Nunca le había pedido que se lo hiciera por la vía anal, tal vez temerosa del dolor que podría producirle un falo de ese tamaño. Pero ya lo había dicho, aquella tarde necesitaba sensaciones fuertes. Fernández se le colocó por detrás y comenzó a penetrarla con lentitud. Su glande, del tamaño de una ciruela, fue abriendo el culo de Carla hasta quedar adentro por completo. Ella sintió que su orificio se dilataba hasta el extremo, hasta el límite de su elasticidad y un dolor agudo le hizo brotar lágrimas. Pero sabía que aquel dolor era el precio a pagar para un gran placer. Fernández siguió introduciendo su serpiente  poco a poco. Cuando le abrió el esfinter interno el dolor creció, y Carla mordió el lápiz con tanta fuerza que lo quebró. Lo escupió sobre la mesa y lanzó un grito desgarrador. Personal del hotel tocó a la puerta preguntando si todo estaba bien. Carla rugió que sí, y pidió que no molestaran. 

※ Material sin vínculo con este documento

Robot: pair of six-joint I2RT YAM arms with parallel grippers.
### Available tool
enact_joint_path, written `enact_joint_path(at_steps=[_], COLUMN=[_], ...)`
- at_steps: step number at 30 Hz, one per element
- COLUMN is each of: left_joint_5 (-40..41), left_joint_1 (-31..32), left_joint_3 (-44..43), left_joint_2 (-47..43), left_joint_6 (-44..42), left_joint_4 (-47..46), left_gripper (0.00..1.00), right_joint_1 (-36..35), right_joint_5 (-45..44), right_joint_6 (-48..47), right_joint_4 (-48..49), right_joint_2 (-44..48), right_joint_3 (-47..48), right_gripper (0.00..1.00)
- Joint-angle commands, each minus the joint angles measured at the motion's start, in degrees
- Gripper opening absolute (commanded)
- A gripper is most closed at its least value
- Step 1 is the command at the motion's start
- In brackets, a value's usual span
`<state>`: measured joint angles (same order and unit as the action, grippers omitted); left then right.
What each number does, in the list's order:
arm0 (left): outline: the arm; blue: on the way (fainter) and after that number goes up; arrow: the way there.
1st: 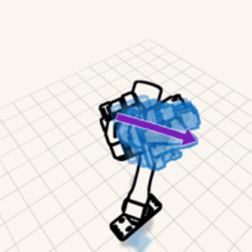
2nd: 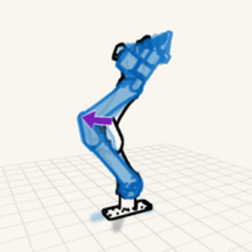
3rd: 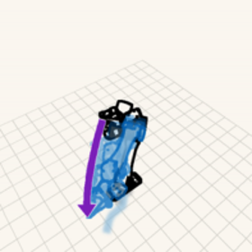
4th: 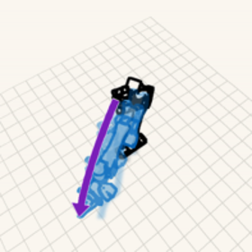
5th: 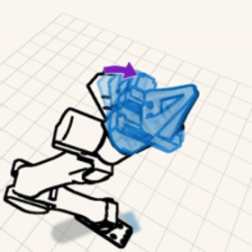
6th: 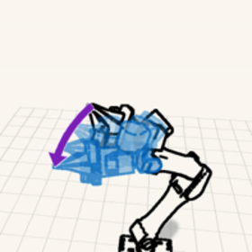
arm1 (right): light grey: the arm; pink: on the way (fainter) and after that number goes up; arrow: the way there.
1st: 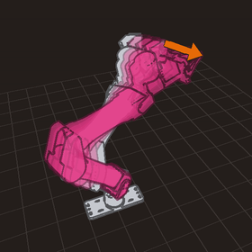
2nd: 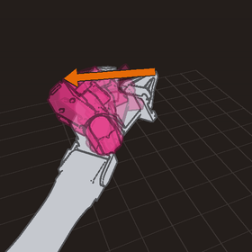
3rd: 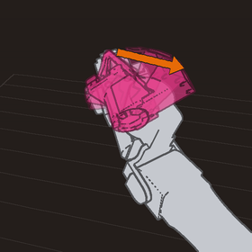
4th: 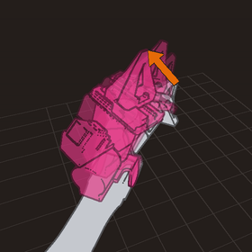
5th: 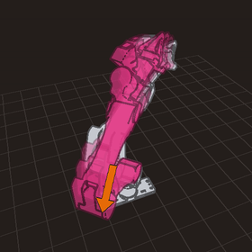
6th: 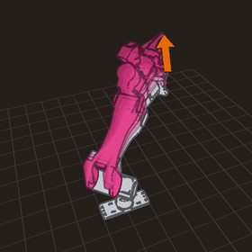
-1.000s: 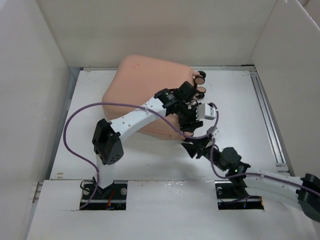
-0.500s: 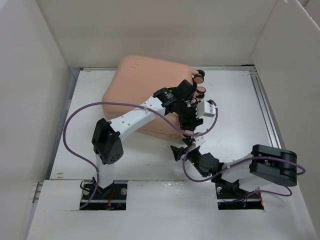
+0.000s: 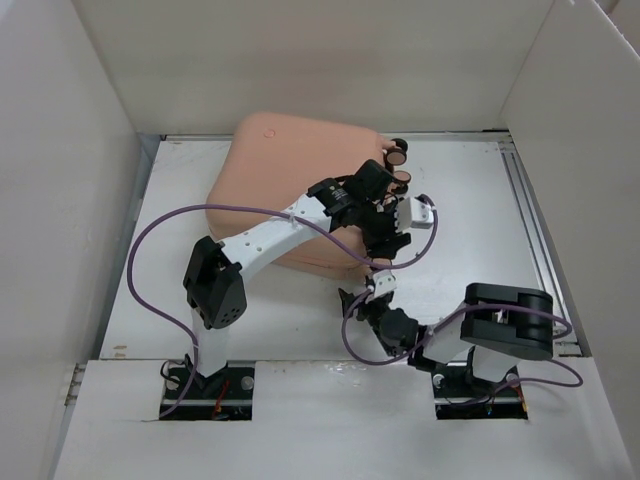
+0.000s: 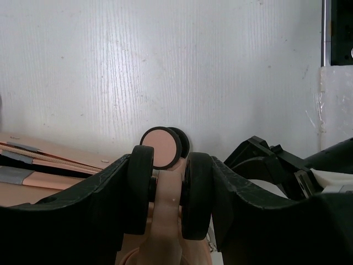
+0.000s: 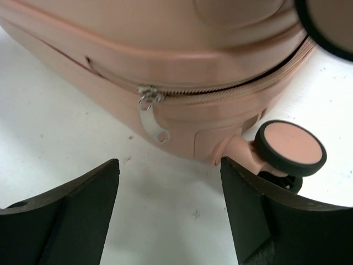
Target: Pack the luggage
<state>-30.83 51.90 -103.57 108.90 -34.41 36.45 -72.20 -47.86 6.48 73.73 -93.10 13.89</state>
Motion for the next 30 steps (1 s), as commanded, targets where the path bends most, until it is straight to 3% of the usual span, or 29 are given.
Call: enact_joint_path(at_steps=[1,4,9,12,15,17,26,30], left_joint_5=[-4.7,-4.7,-4.7,-4.7,-5.2,-5.7,-6.8,-6.8], left_joint_1=[-0.3,-0.3,-0.3,-0.3,-0.3,-0.3,-0.3,-0.3], left_joint_3=[-1.3,-0.7,-0.7,-0.1,0.4,0.4,0.9,0.9], left_joint_2=[-5.7,-6.3,-6.9,-7.4,-7.9,-8.4,-9.5,-10.0], left_joint_6=[10.1,10.1,10.1,10.1,10.1,10.1,10.1,10.6], left_joint_4=[-8.1,-8.7,-8.7,-8.7,-9.9,-9.9,-13.0,-13.0], left_gripper=[0.00,0.00,0.00,0.00,0.00,0.00,0.00,0.00], right_joint_1=[-1.1,-1.1,-1.1,-1.1,-1.1,-1.1,-1.1,-1.1], right_joint_5=[-4.1,-2.9,-10.6,-13.6,-15.0,-15.5,-14.8,-13.1], right_joint_6=[-0.2,-1.4,-1.4,-1.4,2.7,3.5,4.9,4.9], right_joint_4=[23.6,20.9,21.2,12.9,5.0,4.4,4.9,-1.6], right_joint_2=[-1.6,-1.6,-2.2,-1.5,-0.8,-0.8,-1.9,0.6], right_joint_3=[1.8,4.3,6.1,9.2,11.5,11.5,11.0,11.7], right_gripper=[0.78,0.79,0.81,0.78,0.64,0.48,0.03,0.00])
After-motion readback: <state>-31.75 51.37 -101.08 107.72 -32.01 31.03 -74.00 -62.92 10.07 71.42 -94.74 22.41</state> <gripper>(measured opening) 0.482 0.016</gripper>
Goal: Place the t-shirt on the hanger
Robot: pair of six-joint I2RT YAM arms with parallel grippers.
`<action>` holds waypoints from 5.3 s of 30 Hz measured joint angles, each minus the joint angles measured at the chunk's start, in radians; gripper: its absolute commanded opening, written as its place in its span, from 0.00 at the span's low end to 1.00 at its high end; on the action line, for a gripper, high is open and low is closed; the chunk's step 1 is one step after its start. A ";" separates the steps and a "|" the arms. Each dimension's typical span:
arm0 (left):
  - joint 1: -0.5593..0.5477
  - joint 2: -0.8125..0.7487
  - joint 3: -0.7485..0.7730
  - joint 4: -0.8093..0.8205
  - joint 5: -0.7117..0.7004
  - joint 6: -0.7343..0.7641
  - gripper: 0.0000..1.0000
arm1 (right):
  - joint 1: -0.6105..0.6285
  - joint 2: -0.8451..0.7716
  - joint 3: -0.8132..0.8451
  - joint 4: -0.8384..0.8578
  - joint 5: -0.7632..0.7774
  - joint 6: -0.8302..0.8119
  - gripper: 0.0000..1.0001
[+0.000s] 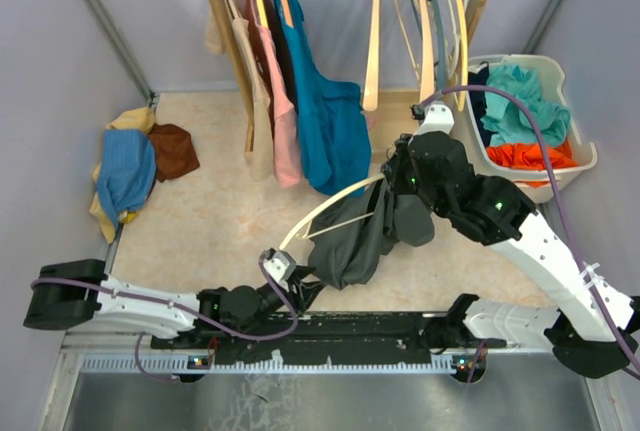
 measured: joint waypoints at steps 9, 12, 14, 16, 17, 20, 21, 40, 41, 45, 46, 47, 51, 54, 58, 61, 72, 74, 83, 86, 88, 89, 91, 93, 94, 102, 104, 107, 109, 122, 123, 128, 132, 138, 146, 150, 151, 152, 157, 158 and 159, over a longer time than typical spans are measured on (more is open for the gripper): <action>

Fernández siguió con la tarea de empalar a su jefa, hasta que su verga extra large estuvo introducida por completo en su cuerpo. Ella se dejó caer sobre la mesa de mantel blanco, apoyando su mejilla. Entonces él comenzó a bombear. Al principio con suavidad, pero poco a poco fue aumentando la fuerza de sus embates. Minutos después le estaba dando recios vergazos que se introducían por completo en el culo de Carla, empujándola sobre la mesa. El inmaculado mantel blanco tenía manchas de lágrimas, rimmel y rouge.Ella gritaba pidiendo más y más. Atrás había quedado del mal día y el stress de los negocios. Ahora estaba entregada a gozar de la poderosa verga de su empleado más fiel. 

Él la tomó por los muslos, levantó sus piernas  y la clavó sin piedad. "¿Así está bien, señora?", preguntó. Ella respondió "Sí, muy bien está, más, más, quiero mucho más". El cuerpo de Carla se frotaba sobre el mantel al ritmo de las embestidas de Fernández. Carla tuvo un primer orgasmo en el que gritó sin reprimirse. Inmediatamente le dijo "No acabes, no todavía", "No, señora", dijo Fernández sin parar de perforarle el culo con su ariete de carne. Luego ella tuvo un segundo orgasmo, entre sollozos ahogados, mientras clavaba las uñas en el mantel. Entonces lo autorizó a acabar, ordenándole con firmeza que le inundara el culo de leche. 

Fernández le aplicó cuatro vergazos finales que hicieron crujir las maderas de la mesa y le lanzó su descarga blanca. Se quedaron quietos unos segundos, hasta que él retiró delicadamente su pene del culo de su jefa. Sobre la alfombra cayeron dos gotas de sangre.